= CRAMM =

CRAMM (CCTA Risk Analysis and Management Method) is a risk management methodology, currently on its fifth version, CRAMM Version 5.0.

== History ==
CRAMM was created in 1987 by the Central Computer and Telecommunications Agency (CCTA), now renamed into Cabinet Office, of the United Kingdom government.

==Methodology==
CRAMM comprises three stages, each supported by objective questionnaires and guidelines. The first two stages identify and analyze the risks to the system. The third stage recommends how these risks should be managed.

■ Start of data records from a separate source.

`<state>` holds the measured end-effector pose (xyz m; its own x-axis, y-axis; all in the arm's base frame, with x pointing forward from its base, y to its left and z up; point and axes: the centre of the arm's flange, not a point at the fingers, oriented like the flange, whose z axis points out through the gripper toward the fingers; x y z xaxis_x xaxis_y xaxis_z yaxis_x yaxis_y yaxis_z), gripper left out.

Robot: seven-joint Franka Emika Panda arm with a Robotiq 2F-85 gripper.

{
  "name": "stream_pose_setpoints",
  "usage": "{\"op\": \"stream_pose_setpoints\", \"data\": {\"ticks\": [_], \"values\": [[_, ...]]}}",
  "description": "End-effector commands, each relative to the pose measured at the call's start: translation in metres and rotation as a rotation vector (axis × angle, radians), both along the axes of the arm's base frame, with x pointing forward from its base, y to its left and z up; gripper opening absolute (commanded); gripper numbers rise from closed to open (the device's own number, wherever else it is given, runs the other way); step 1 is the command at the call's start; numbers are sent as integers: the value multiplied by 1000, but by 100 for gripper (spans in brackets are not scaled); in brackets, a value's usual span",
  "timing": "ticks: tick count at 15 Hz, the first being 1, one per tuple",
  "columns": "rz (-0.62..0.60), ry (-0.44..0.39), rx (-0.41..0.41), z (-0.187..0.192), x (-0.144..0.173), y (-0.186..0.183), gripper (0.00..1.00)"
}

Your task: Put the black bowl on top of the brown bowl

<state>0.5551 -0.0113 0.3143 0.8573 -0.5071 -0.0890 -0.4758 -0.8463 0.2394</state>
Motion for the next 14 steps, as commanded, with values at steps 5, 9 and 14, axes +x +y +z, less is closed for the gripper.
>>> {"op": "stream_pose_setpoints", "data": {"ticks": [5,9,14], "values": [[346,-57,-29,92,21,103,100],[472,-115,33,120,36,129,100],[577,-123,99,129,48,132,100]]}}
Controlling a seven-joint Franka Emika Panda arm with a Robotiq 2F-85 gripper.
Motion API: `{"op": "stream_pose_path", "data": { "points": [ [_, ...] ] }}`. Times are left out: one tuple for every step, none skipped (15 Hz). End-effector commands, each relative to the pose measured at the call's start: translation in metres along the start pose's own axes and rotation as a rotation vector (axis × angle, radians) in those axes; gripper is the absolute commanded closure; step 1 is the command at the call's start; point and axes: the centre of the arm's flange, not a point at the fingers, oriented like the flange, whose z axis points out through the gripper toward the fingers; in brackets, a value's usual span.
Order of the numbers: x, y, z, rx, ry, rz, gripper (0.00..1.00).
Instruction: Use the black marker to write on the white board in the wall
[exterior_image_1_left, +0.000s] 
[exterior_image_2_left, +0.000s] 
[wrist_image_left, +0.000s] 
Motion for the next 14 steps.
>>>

The three stages of CRAMM are as follows:

===Stage 1===
The establishment of the objectives for security by:
- Defining the boundary for the study for Risk Assessment
- Identifying and valuing the physical assets that form part of the system;
- Determining the 'value' of the data held by interviewing users about the potential business impacts that could arise from unavailability, destruction, disclosure or modification;
- Identifying and valuing the software assets that form part of the system.

===Stage 2===
The assessment of the risks to the proposed system and the requirements for security by:
- Identifying and assessing the type and level of threats that may affect the system;
- Assessing the extent of the system's vulnerabilities to the identified threats;
- Combining threat and vulnerability assessments with asset values to calculate measures of risks.

===Stage 3===
Identification and selection of countermeasures that are commensurate with the measures of risks calculated in Stage 2.

CRAMM contains a very large countermeasure library consisting of over 3,000 detailed countermeasures organised into over seventy logical groupings.

== Deployment ==

CRAMM is in use by NATO, the Dutch armed forces, and corporations working actively on security, like Unisys.

CRAMM is offered in English and Dutch versions.